The process of production of composite fuels is a multistage physicochemical process consisting of several parallel and (or) successive stages [9]. As a rule, the rate of these processes is determined in whole by the stages that are limited. Articles [10, 11] suggested using cavitation in the processes of energy transformation. These papers do not contain a comprehensive approach to solving the problem of production and reprocessing of composite fuels.
The basis for production of composite fuels is the method of hydrocavitational activation [12], which consists in processing initial components in devices, which generate hydro-dynamic cavitation. A certain amount of water is present in composite fuels. Under the influence of high-speed cumulative jets and collapse of cavitation bubbles, water molecules become excited, split into H+ and hydroxyl group OH- and ionized with formation of hydrated ions. Temperature and pressure in the zones of collapse of cavitation bubbles and action of cumulative jets exceed the values necessary for realization of hydrocracking processes. This makes it possible to achieve not only formation of time-stable emulsions and suspensions but also a change in the fractional composition, which enables reduction of the flash point and improvement of fuels reactivity. Due to such transformations, consumer properties of composite fuels are improved: chemical and mechanical incomplete combustion is reduced and the energy and environmental characteristics of the combustion processes get better [13]. Hydrocavitational treatment of composite fuels is carried out in a hydrocavitation unit (HCU) [14] (Fig. 1). The liquid being treated undergoes an intensive action of impact elements of the HCU which leads to significant pressure pulsations and the flow integrity is violated with formation of vapor cavities, that is cavitation bubbles. With a subsequent sharp increase in pressure, bubbles collapse creating shock waves. Processes of molecular destruction, cracking and hydrocracking of hydrocarbons take place in the zones of collapse of cavitation vapor bubbles.

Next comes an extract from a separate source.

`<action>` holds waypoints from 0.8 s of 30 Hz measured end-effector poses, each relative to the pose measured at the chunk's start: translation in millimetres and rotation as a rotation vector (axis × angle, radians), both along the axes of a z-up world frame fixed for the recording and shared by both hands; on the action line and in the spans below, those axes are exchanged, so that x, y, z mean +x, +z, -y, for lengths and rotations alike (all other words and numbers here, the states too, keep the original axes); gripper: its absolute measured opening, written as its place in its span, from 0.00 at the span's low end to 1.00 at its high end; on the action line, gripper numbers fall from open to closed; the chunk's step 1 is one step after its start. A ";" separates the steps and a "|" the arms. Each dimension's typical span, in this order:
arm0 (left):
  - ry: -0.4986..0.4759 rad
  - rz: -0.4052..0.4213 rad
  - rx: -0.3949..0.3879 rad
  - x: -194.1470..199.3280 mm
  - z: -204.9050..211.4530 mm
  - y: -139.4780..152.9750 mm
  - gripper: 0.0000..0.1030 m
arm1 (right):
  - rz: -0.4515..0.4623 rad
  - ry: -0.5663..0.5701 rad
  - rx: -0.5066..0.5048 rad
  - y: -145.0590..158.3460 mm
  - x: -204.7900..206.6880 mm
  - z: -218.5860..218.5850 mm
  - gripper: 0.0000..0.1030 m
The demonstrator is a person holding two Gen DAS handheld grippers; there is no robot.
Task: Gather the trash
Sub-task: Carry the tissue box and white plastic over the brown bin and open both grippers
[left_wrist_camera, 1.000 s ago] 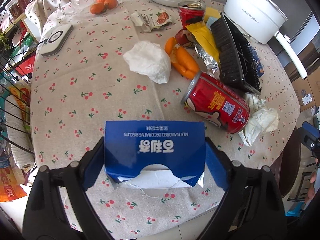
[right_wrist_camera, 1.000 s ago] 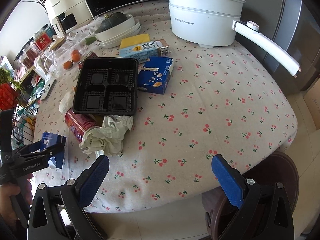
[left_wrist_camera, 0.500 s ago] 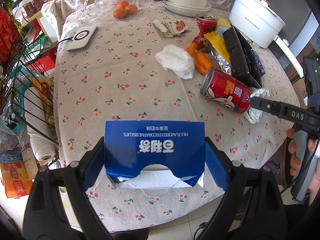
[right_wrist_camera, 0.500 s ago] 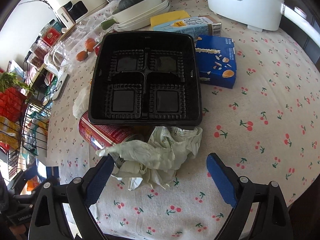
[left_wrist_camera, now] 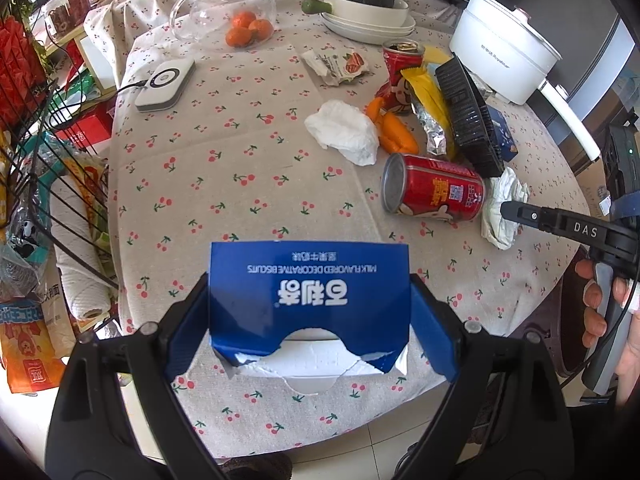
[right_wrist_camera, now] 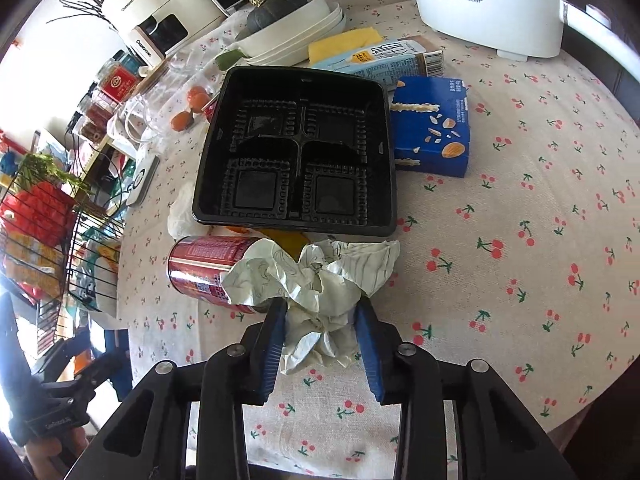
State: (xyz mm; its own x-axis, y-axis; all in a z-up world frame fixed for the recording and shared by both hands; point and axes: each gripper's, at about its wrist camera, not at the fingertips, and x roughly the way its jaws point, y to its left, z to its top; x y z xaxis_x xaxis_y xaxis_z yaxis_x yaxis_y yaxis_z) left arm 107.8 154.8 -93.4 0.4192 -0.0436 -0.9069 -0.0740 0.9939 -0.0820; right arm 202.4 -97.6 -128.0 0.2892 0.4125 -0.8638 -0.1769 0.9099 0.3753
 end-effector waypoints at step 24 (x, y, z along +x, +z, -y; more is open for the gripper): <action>-0.263 0.083 0.028 2.7 143.6 10.8 0.88 | 0.064 -0.157 -0.135 46.2 -71.1 158.8 0.35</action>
State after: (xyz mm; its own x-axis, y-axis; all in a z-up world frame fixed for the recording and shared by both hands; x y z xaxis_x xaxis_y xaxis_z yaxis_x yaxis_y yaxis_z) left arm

Rotor discs Impact elements
Fig. 1. Schematic diagram of the hydrocavitation device
Organization of composite fuel combustion should be considered separately. The standard types of injectors for such fuels are generally inapplicable due to the presence of a solid phase in their composition, increased viscosity and often lower reactivity. To ensure ultradisperse spraying of
composite fuels in order to increase contact area of fuel droplets and oxidizer during combustion, hydrocavitation units (HCU) have been developed [15].
Organization of effective activation processes in the technological cycle of production and combustion of composite fuels depends on a multitude of parameters. Not only physicochemical properties of the raw material and consumer properties of the final product, that is, the composite fuels, but also design features of the devices for hy-drocavitational activation and their operating modes are of importance.

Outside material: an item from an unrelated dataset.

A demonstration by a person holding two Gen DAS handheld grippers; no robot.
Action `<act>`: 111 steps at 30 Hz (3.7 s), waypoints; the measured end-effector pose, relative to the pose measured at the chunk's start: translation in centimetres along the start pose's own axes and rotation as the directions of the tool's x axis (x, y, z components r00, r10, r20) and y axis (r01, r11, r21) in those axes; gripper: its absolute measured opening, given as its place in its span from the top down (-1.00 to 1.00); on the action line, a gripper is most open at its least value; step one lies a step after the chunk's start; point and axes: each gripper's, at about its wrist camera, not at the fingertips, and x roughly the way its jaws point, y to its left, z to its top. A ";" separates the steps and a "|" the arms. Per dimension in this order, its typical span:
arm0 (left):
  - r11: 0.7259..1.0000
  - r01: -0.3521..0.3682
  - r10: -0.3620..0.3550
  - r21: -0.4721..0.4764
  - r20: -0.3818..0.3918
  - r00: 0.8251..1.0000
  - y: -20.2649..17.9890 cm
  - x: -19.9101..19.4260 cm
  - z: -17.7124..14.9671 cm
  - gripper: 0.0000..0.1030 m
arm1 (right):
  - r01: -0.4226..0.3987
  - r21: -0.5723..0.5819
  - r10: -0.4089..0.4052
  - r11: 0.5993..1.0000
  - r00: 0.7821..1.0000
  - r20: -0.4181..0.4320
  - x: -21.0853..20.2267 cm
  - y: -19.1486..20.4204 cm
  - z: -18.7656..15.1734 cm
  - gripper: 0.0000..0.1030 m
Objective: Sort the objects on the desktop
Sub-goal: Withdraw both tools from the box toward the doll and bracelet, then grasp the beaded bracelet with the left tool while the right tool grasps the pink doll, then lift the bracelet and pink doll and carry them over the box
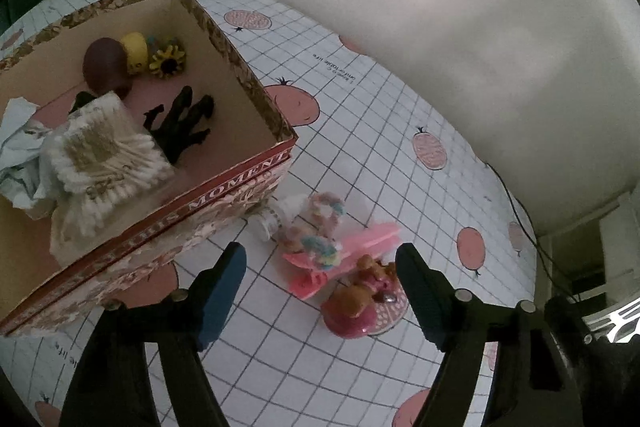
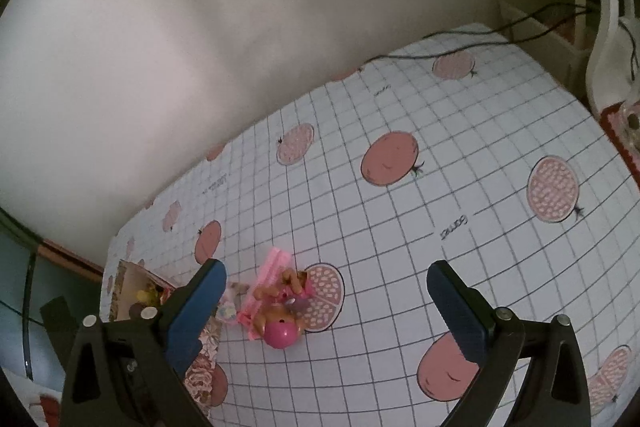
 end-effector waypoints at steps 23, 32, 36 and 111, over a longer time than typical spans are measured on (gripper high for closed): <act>0.999 0.021 -0.020 0.026 -0.037 0.999 1.3 3.2 0.3 0.45 | 0.012 0.005 -0.012 1.000 0.998 -0.065 2.7 0.7 -1.3 -0.98; 0.998 0.027 -0.026 0.058 -0.023 0.999 1.1 2.6 0.6 0.61 | 0.011 -0.005 -0.011 1.000 0.997 -0.072 3.2 1.4 -1.7 -0.98; 0.996 0.014 -0.014 0.084 0.000 1.000 0.9 1.4 0.7 0.61 | 0.016 -0.011 -0.016 1.000 0.997 -0.081 3.6 1.7 -2.0 -0.98; 0.996 0.079 -0.075 0.050 -0.074 0.994 1.7 -2.5 0.9 0.61 | -0.051 0.048 0.048 0.998 0.998 0.051 0.9 3.3 -2.3 0.07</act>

Improvement of existing and creation of new equipment for implementation of the method of hydrocavitational activation requires further improvement of methods for computer simulation of the liquid medium flow in channels of a complex shape and experimental studies of production and combustion of new types of composite fuels.

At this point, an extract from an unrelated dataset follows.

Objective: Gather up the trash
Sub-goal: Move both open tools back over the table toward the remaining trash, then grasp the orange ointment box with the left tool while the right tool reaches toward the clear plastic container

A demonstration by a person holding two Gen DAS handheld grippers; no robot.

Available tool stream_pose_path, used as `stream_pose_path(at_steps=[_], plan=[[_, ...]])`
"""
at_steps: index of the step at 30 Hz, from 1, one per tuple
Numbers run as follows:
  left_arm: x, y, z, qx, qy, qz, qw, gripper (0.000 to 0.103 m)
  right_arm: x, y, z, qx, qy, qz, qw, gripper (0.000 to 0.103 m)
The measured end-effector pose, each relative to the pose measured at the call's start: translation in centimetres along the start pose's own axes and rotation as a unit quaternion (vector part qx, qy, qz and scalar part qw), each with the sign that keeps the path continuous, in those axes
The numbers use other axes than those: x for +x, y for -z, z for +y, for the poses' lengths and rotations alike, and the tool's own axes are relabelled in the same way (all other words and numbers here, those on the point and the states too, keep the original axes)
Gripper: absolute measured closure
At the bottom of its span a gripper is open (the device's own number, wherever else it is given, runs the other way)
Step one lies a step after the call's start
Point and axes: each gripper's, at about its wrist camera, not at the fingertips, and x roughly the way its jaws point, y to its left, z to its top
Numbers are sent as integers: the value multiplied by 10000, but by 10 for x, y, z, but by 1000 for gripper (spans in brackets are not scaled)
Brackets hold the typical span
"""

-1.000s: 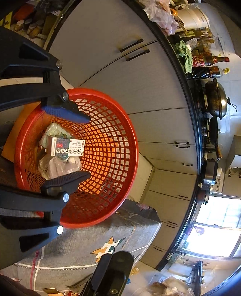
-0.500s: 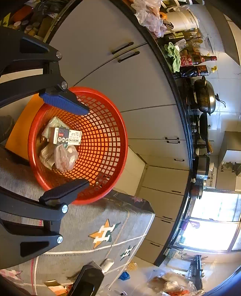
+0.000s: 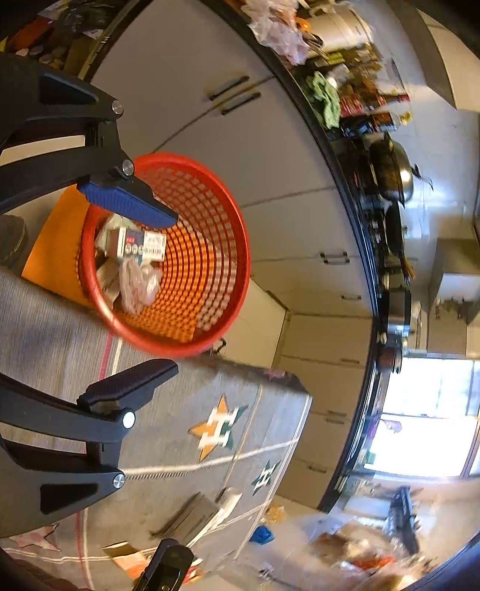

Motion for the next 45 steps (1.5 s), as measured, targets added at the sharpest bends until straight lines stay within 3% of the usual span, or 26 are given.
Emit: stream_pose_path(at_steps=[9,12,17,22,29,32,33,35,37,39,43,45], plan=[[-8,8,-64,700,583,30,9958,30,-65,4,-76,390,641,-301,9967,35],[-9,14,-96,1095,978,199,9890,30,-90,6,-110,642,938,-414,9927,35],[-13,27,-142,1530,1322,288,9789,30,-115,14,-166,1059,1529,-387,9818,35],[-11,39,-173,1716,1640,486,9702,30,-109,22,-198,1360,1612,-218,9773,35],[-16,46,-187,1993,1974,529,9584,26,-91,26,-181,1036,1033,122,9892,34],[-17,47,-189,2021,2089,543,9553,24,-81,33,-160,774,121,477,9958,34],[-16,47,-189,2033,2108,553,9545,23,-79,36,-152,762,-432,621,9942,34],[-16,48,-192,2083,2139,592,9525,23,-83,37,-142,716,-959,666,9906,34],[-14,50,-195,2125,2148,647,9511,23,-94,33,-140,610,-858,436,9935,34],[-13,52,-198,2136,2162,713,9500,23,-104,25,-143,518,-261,178,9982,31],[-10,53,-200,2026,2111,806,9528,23,-90,12,-151,657,-4,314,9973,32],[-6,51,-195,1862,2073,875,9564,22,-71,7,-151,609,130,533,9966,37]])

3. The study objectives and tasks
This work objective was to improve quality and efficiency of physicochemical processes of production and burning of composite fuels, which can be achieved by the use of activation and owing to the methods of mathematical and physical modeling. The following tasks were set:
- improve mathematical model of flow hydrodynamics in hydrocavitational devices to enhance efficiency of production and combustion of composite fuels;
- develop and produce samples of experimental equipment for studying efficiency of production and combustion of composite fuels using hydrocavitational activation;
- investigate energy and environmental indicators of production and combustion of composite fuels with various types of waste in their composition;
- prove the possibility of introducing various waste products into composition of composite fuels.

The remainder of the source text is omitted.